§ **TASK REQUIREMENTS**
An identical copy of the data below is needed.

Extracted records:
╭──

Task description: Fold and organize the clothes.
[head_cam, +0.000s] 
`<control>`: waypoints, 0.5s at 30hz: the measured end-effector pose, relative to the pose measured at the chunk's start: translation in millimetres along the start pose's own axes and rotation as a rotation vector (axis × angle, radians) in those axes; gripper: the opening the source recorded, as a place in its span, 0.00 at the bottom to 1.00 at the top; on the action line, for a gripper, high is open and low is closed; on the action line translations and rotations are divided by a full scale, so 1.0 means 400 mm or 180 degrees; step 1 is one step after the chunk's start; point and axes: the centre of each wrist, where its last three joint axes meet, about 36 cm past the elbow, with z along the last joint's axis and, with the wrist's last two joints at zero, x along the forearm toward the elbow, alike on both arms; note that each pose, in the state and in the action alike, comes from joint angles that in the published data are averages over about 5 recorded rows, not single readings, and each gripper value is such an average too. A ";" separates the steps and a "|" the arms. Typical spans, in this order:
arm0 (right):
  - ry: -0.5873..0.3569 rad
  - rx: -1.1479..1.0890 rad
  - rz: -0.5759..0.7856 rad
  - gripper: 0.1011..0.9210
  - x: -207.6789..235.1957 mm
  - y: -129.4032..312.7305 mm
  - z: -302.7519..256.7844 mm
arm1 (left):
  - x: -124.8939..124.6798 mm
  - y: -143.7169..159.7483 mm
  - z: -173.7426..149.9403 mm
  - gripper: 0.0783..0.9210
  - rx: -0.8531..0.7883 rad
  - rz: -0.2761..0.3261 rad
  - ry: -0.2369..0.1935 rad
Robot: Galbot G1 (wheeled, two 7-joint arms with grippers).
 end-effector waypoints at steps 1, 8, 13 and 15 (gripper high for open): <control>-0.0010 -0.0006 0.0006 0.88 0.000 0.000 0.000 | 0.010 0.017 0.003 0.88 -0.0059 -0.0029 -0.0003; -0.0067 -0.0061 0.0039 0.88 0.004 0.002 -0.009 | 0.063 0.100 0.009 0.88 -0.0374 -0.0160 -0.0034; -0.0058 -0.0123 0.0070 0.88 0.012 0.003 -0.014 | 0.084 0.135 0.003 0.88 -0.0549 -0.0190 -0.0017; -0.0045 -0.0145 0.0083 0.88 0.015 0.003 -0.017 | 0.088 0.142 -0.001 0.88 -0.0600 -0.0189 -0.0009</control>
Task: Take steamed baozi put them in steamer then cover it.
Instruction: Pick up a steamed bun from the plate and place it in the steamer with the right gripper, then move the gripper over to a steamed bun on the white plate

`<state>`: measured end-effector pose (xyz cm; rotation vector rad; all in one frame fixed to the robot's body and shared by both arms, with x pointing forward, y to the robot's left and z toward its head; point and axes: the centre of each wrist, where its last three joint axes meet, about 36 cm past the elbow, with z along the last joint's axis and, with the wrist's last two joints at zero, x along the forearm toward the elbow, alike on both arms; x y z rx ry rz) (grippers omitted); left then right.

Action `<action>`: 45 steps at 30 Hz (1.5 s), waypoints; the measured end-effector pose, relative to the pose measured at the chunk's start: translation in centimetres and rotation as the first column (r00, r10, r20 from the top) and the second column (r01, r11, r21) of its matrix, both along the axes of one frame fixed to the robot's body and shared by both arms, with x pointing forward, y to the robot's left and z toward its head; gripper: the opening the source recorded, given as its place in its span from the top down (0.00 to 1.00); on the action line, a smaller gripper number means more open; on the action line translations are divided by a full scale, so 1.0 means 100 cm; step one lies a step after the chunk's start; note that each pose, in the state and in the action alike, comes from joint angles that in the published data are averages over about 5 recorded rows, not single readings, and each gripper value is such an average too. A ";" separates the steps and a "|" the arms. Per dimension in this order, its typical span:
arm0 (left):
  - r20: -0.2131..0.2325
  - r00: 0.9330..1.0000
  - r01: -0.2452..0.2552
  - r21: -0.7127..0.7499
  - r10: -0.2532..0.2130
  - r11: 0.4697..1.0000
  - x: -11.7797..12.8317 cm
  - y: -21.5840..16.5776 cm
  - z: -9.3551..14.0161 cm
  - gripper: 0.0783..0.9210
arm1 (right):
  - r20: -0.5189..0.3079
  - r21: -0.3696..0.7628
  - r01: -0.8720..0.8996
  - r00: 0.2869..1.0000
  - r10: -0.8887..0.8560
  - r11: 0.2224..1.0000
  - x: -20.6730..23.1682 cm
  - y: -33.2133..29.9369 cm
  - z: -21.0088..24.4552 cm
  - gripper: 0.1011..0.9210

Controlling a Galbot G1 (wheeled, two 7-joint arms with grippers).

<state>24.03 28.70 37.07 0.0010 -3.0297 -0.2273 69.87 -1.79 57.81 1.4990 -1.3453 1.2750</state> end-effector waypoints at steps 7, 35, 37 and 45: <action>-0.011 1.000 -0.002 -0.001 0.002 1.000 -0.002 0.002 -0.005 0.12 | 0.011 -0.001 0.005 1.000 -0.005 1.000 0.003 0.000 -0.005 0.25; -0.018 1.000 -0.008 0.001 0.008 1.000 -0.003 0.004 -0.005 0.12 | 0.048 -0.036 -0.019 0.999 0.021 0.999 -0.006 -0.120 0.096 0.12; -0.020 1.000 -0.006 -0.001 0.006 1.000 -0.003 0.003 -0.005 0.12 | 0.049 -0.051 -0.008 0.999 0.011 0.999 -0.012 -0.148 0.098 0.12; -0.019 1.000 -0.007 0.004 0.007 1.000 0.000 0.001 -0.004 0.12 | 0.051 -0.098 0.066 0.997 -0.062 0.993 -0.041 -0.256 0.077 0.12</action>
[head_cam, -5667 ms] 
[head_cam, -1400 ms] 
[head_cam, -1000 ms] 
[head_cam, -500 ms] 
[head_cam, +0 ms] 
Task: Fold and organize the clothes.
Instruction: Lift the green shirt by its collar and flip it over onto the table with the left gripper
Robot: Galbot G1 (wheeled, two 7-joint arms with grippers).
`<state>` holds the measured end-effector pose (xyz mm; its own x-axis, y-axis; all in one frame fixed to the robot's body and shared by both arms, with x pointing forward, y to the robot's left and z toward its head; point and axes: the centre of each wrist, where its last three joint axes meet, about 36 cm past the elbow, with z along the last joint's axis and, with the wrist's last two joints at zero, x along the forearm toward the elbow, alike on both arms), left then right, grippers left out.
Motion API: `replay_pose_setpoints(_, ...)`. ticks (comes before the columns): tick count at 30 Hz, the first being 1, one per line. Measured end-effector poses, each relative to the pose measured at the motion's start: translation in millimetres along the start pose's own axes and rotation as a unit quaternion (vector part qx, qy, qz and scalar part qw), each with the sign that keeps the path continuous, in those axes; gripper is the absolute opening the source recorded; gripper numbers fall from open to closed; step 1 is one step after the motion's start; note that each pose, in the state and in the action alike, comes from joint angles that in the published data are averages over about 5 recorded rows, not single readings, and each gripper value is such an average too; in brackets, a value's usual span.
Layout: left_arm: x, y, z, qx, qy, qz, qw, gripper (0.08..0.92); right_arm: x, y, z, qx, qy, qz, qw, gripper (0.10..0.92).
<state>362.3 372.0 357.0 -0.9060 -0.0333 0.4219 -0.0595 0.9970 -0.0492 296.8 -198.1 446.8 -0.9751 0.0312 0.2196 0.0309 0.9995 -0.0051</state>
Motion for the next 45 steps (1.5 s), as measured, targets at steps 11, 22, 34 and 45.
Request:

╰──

§ **SOLUTION FOR THIS PROBLEM**
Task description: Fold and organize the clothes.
[head_cam, +0.000s] 
`<control>`: waypoints, 0.5s at 30hz: the measured end-effector pose, relative to the pose measured at the chunk's start: translation in millimetres along the start pose's own axes and rotation as a rotation vector (axis × angle, radians) in those axes; gripper: the opening the source recorded, as a place in its span, 0.00 at the bottom to 1.00 at the top; on the action line, for a gripper, high is open and low is closed; on the action line translations and rotations are divided by a full scale, so 1.0 means 400 mm or 180 degrees; step 1 is one step after the chunk's start; point and axes: the centre of each wrist, where its last three joint axes meet, about 36 cm past the elbow, with z along the last joint's axis and, with the wrist's last two joints at zero, x along the forearm toward the elbow, alike on both arms; note that each pose, in the state and in the action alike, comes from joint angles that in the published data are averages over about 5 recorded rows, not single readings, and each gripper value is such an average too. A ";" separates the steps and a "|" the arms. Typical spans, in this order:
arm0 (right):
  - ry: -0.5873..0.3569 rad
  - rx: -1.1479..1.0890 rad
  - rz: -0.5759..0.7856 rad
  - gripper: 0.1011..0.9210
  - x: -207.6789..235.1957 mm
  - y: -129.4032..312.7305 mm
  - z: -302.7519..256.7844 mm
arm1 (left):
  - x: -124.8939..124.6798 mm
  - y: -143.7169..159.7483 mm
  - z: -173.7426..149.9403 mm
  - gripper: 0.0783..0.9210
  - rx: -0.8531..0.7883 rad
  - rz: -0.2761..0.3261 rad
  - ry: -0.2369..0.1935 rad
Robot: Galbot G1 (wheeled, two 7-joint arms with grippers).
 end-effector waypoints at steps 1, 8, 13 and 15 (gripper high for open): <control>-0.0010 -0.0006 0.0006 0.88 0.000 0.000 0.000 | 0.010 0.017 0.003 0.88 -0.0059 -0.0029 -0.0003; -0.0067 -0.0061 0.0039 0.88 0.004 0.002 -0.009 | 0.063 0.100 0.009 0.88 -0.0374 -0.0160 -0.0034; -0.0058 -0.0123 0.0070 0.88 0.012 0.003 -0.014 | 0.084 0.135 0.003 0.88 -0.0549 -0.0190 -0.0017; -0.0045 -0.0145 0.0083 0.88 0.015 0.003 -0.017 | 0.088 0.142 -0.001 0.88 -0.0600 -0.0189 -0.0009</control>
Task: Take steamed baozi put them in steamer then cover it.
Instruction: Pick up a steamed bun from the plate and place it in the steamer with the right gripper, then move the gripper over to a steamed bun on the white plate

`<state>`: measured end-effector pose (xyz cm; rotation vector rad; all in one frame fixed to the robot's body and shared by both arms, with x pointing forward, y to the robot's left and z toward its head; point and axes: the centre of each wrist, where its last three joint axes meet, about 36 cm past the elbow, with z along the last joint's axis and, with the wrist's last two joints at zero, x along the forearm toward the elbow, alike on both arms; x y z rx ry rz) (grippers omitted); left then right.

Action `<action>`: 45 steps at 30 Hz (1.5 s), waypoints; the measured end-effector pose, relative to the pose measured at the chunk's start: translation in centimetres and rotation as the first column (r00, r10, r20 from the top) and the second column (r01, r11, r21) of its matrix, both along the axes of one frame fixed to the robot's body and shared by both arms, with x pointing forward, y to the robot's left and z toward its head; gripper: the opening the source recorded, given as its place in its span from the top down (0.00 to 1.00); on the action line, a smaller gripper number means more open; on the action line translations are divided by a full scale, so 1.0 means 100 cm; step one lies a step after the chunk's start; note that each pose, in the state and in the action alike, comes from joint angles that in the published data are averages over about 5 recorded rows, not single readings, and each gripper value is such an average too. A ";" separates the steps and a "|" the arms. Per dimension in this order, its typical span:
arm0 (left):
  - r20: -0.2131..0.2325
  - r00: 0.9330..1.0000
  - r01: -0.2452..0.2552
  - r21: -0.7127..0.7499
  - r10: -0.2532..0.2130
  - r11: 0.4697..1.0000
  - x: -11.7797..12.8317 cm
  - y: -21.5840..16.5776 cm
  - z: -9.3551..14.0161 cm
  - gripper: 0.0783..0.9210
arm1 (right):
  - r20: -0.5189..0.3079
  - r21: -0.3696..0.7628
  - r01: -0.8720..0.8996
  - r00: 0.2869..1.0000
  - r10: -0.8887..0.8560
  - r11: 0.2224..1.0000
  - x: -20.6730..23.1682 cm
  - y: -33.2133..29.9369 cm
  - z: -21.0088..24.4552 cm
  - gripper: 0.1011..0.9210

Controlling a Galbot G1 (wheeled, two 7-joint arms with grippers).

<state>24.03 28.70 37.07 0.0010 -3.0297 -0.2273 69.87 -1.79 57.81 1.4990 -1.3453 1.2750</state> end-effector waypoints at steps 7, 35, 37 and 45: <action>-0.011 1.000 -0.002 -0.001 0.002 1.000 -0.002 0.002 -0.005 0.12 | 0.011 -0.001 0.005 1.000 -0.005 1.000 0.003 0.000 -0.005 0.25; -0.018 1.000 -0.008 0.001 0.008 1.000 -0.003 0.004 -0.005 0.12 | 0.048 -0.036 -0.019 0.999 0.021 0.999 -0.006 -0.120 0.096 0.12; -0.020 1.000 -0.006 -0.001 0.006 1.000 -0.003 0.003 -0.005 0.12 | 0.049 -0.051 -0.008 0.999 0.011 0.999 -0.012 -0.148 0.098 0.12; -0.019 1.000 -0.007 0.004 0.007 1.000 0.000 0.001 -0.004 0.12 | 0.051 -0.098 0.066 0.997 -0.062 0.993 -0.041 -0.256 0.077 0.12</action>
[head_cam, -5667 ms] 
[head_cam, -1400 ms] 
[head_cam, -1000 ms] 
[head_cam, -500 ms] 
[head_cam, +0 ms] 
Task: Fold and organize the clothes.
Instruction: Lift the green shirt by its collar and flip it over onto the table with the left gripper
Robot: Galbot G1 (wheeled, two 7-joint arms with grippers).
`<state>` holds the measured end-effector pose (xyz mm; its own x-axis, y-axis; all in one frame fixed to the robot's body and shared by both arms, with x pointing forward, y to the robot's left and z toward its head; point and axes: the centre of each wrist, where its last three joint axes meet, about 36 cm past the elbow, with z along the last joint's axis and, with the wrist's last two joints at zero, x along the forearm toward the elbow, alike on both arms), left then right, grippers left out.
Motion API: `replay_pose_setpoints(_, ...)`. ticks (comes before the columns): tick count at 30 Hz, the first being 1, one per line. Measured end-effector poses, each relative to the pose measured at the motion's start: translation in millimetres along the start pose's own axes and rotation as a unit quaternion (vector part qx, qy, qz and scalar part qw), each with the sign that keeps the path continuous, in those axes; gripper is the absolute opening the source recorded; gripper numbers fall from open to closed; step 1 is one step after the motion's start; note that each pose, in the state and in the action alike, comes from joint angles that in the published data are averages over about 5 recorded rows, not single readings, and each gripper value is such an average too; in brackets, a value's usual span.
Layout: left_arm: x, y, z, qx, qy, qz, qw, gripper (0.08..0.92); right_arm: x, y, z, qx, qy, qz, qw, gripper (0.10..0.92).
<state>362.3 372.0 357.0 -0.9060 -0.0333 0.4219 -0.0595 0.9970 -0.0492 296.8 -198.1 446.8 -0.9751 0.0312 0.2196 0.0309 0.9995 -0.0051</state>
Motion for the next 45 steps (1.5 s), as measured, targets at steps 11, 22, 34 and 45.
Request:

The given output is complete.